Voices in the Hospital Gallery: Musings on Art
“Art’s whatever you choose to frame.”—Fleur Adcock, “Leaving the Tate”
In the spacious, well-lit corridor of a major metropolitan hospital, a line of empty wheelchairs like taxis at an airport, a train of black and silver, press lightly against a white wall. Grids of 2-inch square photos, in 7 x 7 rows, hang above, part of an art project collaboration between medical students and photo-media students. Unintentional juxtaposition.
Images in the grid: stethoscope and lens cap, otoscope head and “help” buzzer button, fragments, the top of a sanitizing liquid dispenser and color-coded chart tabs. Birds eye view of Q-tips and tongue depressors, an MRI stretcher-bed and vials of saline in marked tubes. Four of these prismatic grids with repeating and distinct images, sequences of chromatic variations like slides of stained cells. And yet. Some things defy measurement, defy scientific knowledge, fall away from our grasp and so there are missing squares on the fourth grid, empty spaces above the empty wheelchairs.
The wheelchairs wait. Not meant as “art” they have become so, they have merged with the images above. This armada for arms, bodies and feet also speaks to what is missing from the photos above. There aren’t any human body parts visible. The next time I come to visit, the wheelchairs are gone. Deployed elsewhere? My view of the exhibit changes. Easier to see the images on the wall, easier to detach from the fact of a hospital. My perception is more simplified and reduced simultaneously, as if I’ve been transported out of the environment. Even though the images speak to medicine, the wheelchairs added an immediacy the grids lack.
How do poets respond to other artist’s work? Where do I put my frame? I always want to be mindful of the context in which I’m viewing.

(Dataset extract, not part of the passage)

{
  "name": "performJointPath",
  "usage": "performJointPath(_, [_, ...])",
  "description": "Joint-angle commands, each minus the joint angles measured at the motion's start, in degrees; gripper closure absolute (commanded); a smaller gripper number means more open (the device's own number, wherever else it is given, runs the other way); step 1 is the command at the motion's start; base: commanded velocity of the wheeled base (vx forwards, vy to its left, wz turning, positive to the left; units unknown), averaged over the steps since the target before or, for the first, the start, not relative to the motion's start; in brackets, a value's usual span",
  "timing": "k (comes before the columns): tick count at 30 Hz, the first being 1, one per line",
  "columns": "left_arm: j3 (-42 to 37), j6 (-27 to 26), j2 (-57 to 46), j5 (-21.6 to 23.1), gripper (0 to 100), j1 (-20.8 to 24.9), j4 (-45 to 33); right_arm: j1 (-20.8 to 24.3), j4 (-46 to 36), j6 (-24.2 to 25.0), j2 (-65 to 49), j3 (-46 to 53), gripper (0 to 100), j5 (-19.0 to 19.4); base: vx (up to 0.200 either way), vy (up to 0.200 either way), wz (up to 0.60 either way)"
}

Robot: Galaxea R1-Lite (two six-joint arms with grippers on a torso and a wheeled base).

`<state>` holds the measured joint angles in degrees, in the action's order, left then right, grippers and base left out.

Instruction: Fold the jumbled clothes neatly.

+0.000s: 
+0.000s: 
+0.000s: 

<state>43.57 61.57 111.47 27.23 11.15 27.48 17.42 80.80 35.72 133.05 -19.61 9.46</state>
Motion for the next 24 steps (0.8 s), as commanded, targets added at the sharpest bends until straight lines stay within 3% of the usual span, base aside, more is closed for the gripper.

In this same Sky Gallery, four plexi-glass boxes of eyes, about 30 in each, made by people working, visiting or staying in the hospital. No two alike though each began with the same blank, almond-shaped template. Riveted by eyes, rivets on eyes, a river of eyes. What you see, what they reflect, is from the outside looking in, or inside looking out. Some are literal eyes, with lashes, pupils and irises. The blue-eyed congregate with like-eyed as do the black and brown ones. Some are figurative, imagistic, symbolic. A heart where the pupil is and inside the heart, a book. One eye is decorated with paper leaves for lashes, constellations in the night sky fill what is usually white space, the pupil is a flower. “I always see / the forest” says the I-eye.
In another part of the hospital a sign reads: DO NOT PLACE GURNEYS IN FRONT OF ART. A large, multi-media piece by Dennis Evans hangs next to it. Metal words frame the outside of the 5 x 10 foot piece. Natural Law hangs next to the warning sign. And the laws of nature say that nature abhors a vacuum so gurney attendants looking for a place to stash them must have found the space convenient. Was there a patient on the gurney who needed to rest, to gaze at something other than the white ceiling?
Continuing over the top of the frame, Day, Times Rhythm, The Great Cycle, Nature Opera and Night carry on. Bifurcated canvas of creamy yellow and black further delineate day and night. Though no gurneys currently block the art, clearly one or more have. The second part of this art piece hangs directly opposite it, across the hall, and bears the ravages of being “equipment damaged.” It is missing three of its 5 metal ‘rocks’ which were once outcroppings on the piece that speaks to the balance of nature and science. Now out of balance, it appears as an amputee.
This hospital, one of three in the area with significant collections of: paintings, sculptures, mixed media, crafts: woven, carved, glazed, sewn, stuffed, installed, photographed, made by “professional” artists, patients, doctors, nurses, and staff, is a testament to the need for, and high regard for, voices from both sides of the body/mind. “Is this a museum or a hospital?” a child asks his father. We are standing in an atrium space between surgery clinics. It is airy and spacious. A spiral staircase cascades down four flights from skylight to blue-rock pool.
Touching art is often prohibited here, as in a museum, but in this space, a life-sized horse by Deborah Butterfield, made from recycled, metal scrap, can be petted. He gazes forever out the wall of glass to grass he’ll never graze. We hunger for escape too, hope that what ails us and what heals us can balance, lets us walk out unaided by chair or gurney, lets us reframe our world. As Fleur Adcock said:
…Put what space
you like around the ones you fix on,
and gloat. Art multiplies itself.
Art’s whatever your choose to frame.
Suzanne E. Edison
Suzanne's work appears, among other places, in: her chapbook, The Moth
Eaten World, Finishing Line Press, 2014; Spillway; Crab Creek Review; The
Healing Art of Writing, Vol. 1; The Examined Life Journal; Face to Face:
Women Writers on Faith, Mysticism and Awakening, and www.literarymama.com.
All photographs by the author. All artwork resides in the University of Washington Medical Center Hospital, Seattle, Washington.